(Input records Opens)

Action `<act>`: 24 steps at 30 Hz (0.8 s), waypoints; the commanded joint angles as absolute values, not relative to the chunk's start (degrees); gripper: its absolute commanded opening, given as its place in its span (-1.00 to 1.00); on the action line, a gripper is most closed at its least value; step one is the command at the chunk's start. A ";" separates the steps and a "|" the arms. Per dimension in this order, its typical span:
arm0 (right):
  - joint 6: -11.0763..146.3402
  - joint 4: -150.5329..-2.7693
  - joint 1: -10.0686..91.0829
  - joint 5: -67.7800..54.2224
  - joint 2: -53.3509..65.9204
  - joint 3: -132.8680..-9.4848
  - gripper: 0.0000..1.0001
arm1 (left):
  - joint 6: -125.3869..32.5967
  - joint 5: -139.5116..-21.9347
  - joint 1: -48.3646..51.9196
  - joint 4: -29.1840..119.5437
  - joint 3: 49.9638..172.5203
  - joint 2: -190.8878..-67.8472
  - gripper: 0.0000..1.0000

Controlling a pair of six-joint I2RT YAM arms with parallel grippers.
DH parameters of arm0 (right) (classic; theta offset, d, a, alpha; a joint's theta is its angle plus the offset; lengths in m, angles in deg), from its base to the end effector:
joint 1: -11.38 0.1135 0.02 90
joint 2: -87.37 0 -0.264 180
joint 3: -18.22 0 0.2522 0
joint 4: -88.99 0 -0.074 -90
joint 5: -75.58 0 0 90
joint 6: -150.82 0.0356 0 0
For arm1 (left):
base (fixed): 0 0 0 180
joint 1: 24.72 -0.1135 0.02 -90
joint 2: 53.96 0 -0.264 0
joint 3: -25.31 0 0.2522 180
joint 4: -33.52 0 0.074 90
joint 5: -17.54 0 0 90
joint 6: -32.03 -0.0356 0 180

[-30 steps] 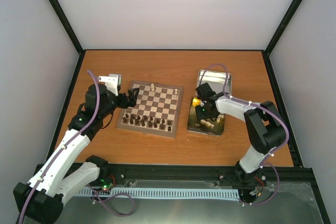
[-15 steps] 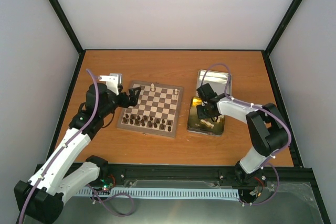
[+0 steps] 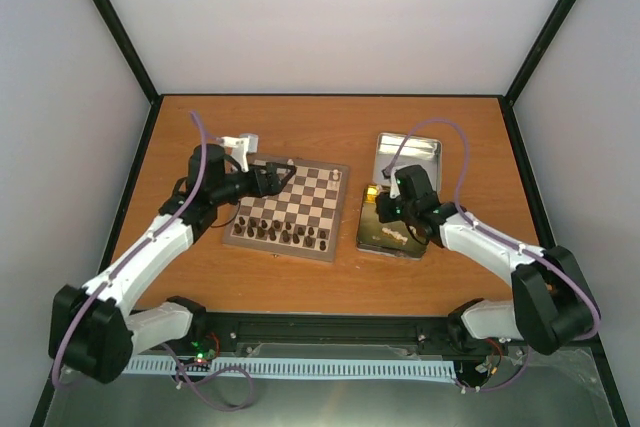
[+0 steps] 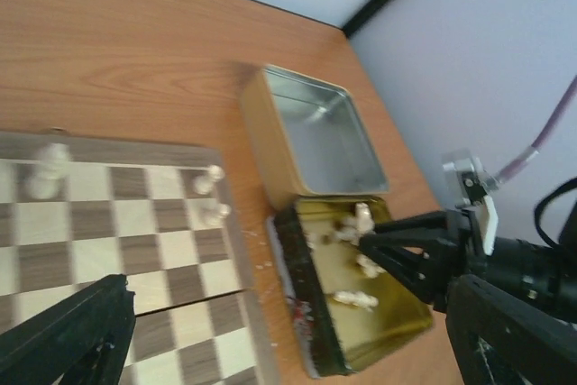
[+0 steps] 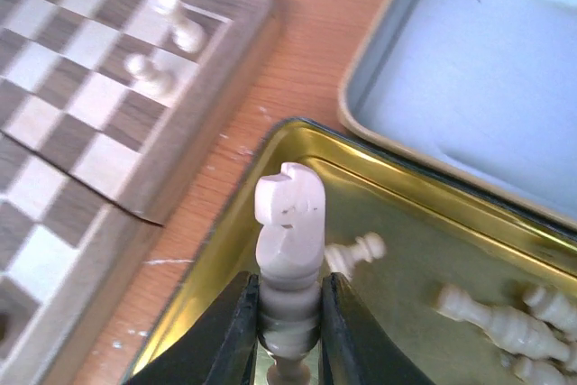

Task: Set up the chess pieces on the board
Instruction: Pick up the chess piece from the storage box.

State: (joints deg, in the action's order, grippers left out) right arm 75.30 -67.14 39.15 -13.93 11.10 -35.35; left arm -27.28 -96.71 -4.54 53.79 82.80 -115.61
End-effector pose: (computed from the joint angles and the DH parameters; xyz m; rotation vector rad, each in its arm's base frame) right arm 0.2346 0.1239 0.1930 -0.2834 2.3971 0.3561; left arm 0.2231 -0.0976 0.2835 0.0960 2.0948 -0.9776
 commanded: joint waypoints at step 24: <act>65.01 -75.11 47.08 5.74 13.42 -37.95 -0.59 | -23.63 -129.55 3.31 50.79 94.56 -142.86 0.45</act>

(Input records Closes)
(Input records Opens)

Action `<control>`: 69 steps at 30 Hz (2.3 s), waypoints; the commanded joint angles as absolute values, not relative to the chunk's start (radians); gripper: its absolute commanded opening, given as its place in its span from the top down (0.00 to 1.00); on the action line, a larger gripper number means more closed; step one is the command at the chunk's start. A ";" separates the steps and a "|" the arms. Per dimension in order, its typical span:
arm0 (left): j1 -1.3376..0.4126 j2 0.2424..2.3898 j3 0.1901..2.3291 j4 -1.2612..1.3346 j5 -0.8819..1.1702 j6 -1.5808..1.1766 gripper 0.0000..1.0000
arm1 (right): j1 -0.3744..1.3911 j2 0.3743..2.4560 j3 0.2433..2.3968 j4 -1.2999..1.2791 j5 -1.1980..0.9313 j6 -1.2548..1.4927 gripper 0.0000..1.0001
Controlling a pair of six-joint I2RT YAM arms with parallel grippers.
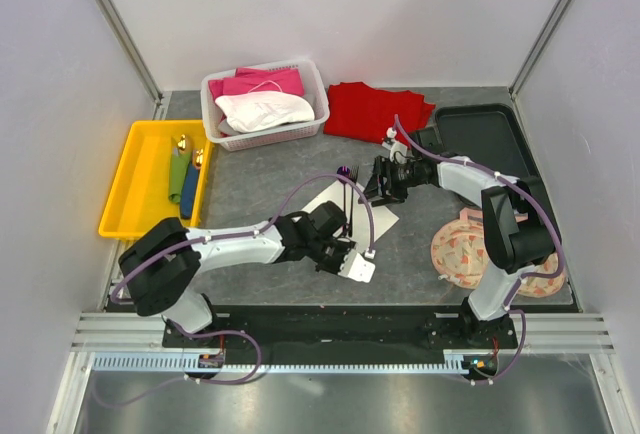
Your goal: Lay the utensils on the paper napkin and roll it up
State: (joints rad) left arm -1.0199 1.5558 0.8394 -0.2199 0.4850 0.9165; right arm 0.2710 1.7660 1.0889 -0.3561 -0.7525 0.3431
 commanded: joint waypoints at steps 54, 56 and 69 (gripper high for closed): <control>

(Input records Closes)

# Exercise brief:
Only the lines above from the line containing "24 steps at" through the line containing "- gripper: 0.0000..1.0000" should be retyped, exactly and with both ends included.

# Task answer:
Action `<act>`: 24 steps at 30 Hz (0.8 s), waypoints; the commanded joint angles as absolute values, not relative to the chunk's start (degrees); gripper: its absolute commanded opening, given as its place in its span (-1.00 to 1.00); on the action line, a gripper is most closed at its least value; step one is the command at the chunk's start. A ";" separates the steps and a "|" the arms. Per dimension in this order, its typical span:
arm0 (right):
  - joint 6: -11.0763..146.3402
  - joint 4: -150.5329..-2.7693
  - joint 1: -10.0686..91.0829
  - joint 5: -67.7800..54.2224
  - joint 2: -53.3509..65.9204
  - joint 3: -132.8680..-9.4848
  - gripper: 0.0000..1.0001
arm1 (left):
  - joint 6: -125.3869..32.5967
  - joint 5: -139.5116..-21.9347
  - joint 1: -48.3646..51.9196
  - joint 4: -29.1840..119.5437
  - joint 3: 49.9638..172.5203
  - joint 2: -190.8878..-67.8472
  - gripper: 0.0000..1.0000

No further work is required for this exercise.